Your assignment —
Every line in the data below has to be repeated exactly; no picture belongs in the result.

Data below —

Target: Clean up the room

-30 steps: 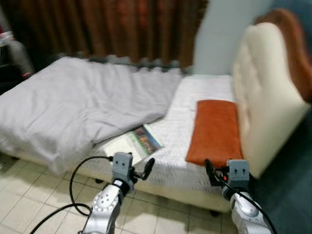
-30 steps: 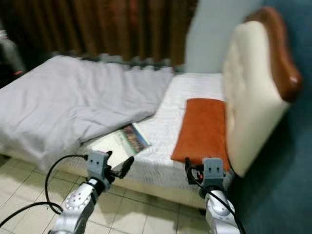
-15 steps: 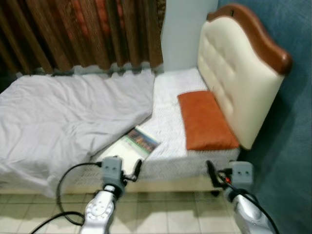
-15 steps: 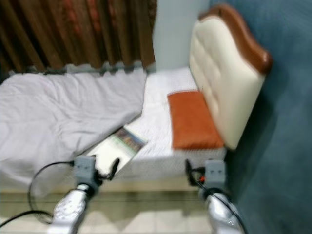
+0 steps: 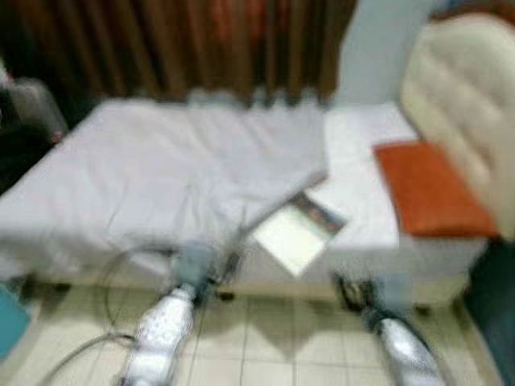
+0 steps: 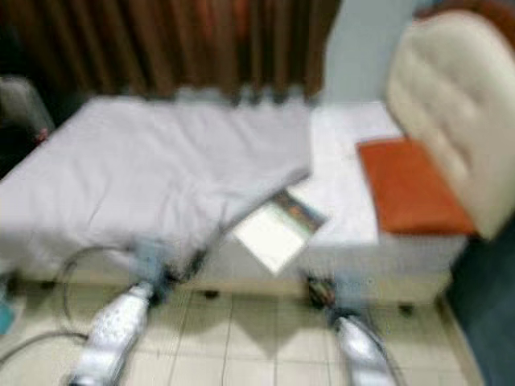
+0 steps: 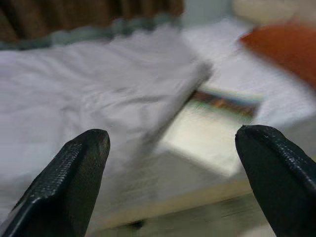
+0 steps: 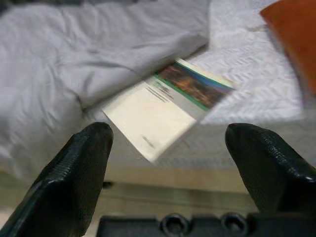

Answer for the task —
Target: Clean up the room

-30 steps: 
-30 steps: 
-15 steps: 
-15 steps: 
+0 steps: 
+0 steps: 
+0 steps: 
+0 steps: 

Output is complete for this exercise.